* [About this task]: The required output is a number: how many lines of the data below include the string "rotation".

[Items from a data source]
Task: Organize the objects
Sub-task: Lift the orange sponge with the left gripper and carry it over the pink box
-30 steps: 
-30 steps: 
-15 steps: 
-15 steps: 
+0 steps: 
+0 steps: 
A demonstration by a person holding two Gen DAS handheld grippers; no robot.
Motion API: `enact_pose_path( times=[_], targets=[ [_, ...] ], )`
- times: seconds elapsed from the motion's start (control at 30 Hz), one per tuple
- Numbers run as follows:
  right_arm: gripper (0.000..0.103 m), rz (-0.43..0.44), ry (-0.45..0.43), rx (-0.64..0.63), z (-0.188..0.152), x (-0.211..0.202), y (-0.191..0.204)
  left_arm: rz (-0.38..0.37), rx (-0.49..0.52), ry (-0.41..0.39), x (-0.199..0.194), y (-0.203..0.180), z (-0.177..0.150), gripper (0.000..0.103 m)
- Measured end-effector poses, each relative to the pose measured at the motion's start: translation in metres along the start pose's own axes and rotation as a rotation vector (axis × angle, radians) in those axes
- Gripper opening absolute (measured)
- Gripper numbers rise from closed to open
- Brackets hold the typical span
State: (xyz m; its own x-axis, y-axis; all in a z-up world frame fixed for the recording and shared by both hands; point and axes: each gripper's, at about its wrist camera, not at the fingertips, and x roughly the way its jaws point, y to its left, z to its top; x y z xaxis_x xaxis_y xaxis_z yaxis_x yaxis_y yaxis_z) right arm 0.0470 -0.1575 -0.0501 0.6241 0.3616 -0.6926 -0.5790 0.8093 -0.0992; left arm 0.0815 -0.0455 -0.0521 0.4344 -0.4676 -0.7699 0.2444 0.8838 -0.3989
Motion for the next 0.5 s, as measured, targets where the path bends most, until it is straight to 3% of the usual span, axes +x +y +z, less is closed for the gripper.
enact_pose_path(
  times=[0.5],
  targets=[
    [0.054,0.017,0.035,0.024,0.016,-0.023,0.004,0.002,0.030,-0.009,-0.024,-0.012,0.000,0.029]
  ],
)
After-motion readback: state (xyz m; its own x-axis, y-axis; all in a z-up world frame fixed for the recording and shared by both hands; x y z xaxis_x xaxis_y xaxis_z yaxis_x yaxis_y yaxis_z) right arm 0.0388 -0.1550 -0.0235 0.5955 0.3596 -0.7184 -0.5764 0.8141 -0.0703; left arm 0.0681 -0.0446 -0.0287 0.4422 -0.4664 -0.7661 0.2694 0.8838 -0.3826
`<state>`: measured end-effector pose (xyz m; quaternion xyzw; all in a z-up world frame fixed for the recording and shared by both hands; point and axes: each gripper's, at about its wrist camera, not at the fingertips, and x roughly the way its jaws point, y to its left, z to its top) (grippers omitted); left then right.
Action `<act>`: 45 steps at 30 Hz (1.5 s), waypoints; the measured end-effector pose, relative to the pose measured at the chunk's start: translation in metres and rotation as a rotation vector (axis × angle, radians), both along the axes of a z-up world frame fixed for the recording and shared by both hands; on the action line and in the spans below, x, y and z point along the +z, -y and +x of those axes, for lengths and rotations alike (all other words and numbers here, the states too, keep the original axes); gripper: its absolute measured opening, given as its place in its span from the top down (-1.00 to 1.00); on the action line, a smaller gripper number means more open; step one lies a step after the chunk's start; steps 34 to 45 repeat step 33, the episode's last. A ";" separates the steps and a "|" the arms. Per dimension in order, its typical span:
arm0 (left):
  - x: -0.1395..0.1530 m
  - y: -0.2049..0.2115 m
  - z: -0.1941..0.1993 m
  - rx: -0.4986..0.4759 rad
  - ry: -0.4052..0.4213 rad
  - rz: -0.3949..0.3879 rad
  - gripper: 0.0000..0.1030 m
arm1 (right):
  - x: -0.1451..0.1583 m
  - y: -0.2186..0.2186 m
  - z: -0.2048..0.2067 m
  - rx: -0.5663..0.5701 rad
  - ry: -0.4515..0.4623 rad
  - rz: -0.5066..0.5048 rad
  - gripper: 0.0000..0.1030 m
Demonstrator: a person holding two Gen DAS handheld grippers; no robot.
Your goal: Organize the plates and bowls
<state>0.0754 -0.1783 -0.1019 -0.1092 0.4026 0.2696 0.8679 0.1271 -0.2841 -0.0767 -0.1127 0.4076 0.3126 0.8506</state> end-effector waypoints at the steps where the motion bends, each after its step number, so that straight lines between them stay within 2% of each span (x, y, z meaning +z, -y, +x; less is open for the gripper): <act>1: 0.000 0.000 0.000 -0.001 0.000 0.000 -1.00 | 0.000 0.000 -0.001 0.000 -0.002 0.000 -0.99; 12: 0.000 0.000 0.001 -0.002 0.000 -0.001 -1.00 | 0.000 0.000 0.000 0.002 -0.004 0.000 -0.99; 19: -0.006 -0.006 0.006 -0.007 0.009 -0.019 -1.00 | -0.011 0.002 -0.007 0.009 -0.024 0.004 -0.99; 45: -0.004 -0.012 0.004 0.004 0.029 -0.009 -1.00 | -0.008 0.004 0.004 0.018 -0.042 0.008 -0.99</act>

* [Completed exercise]: 2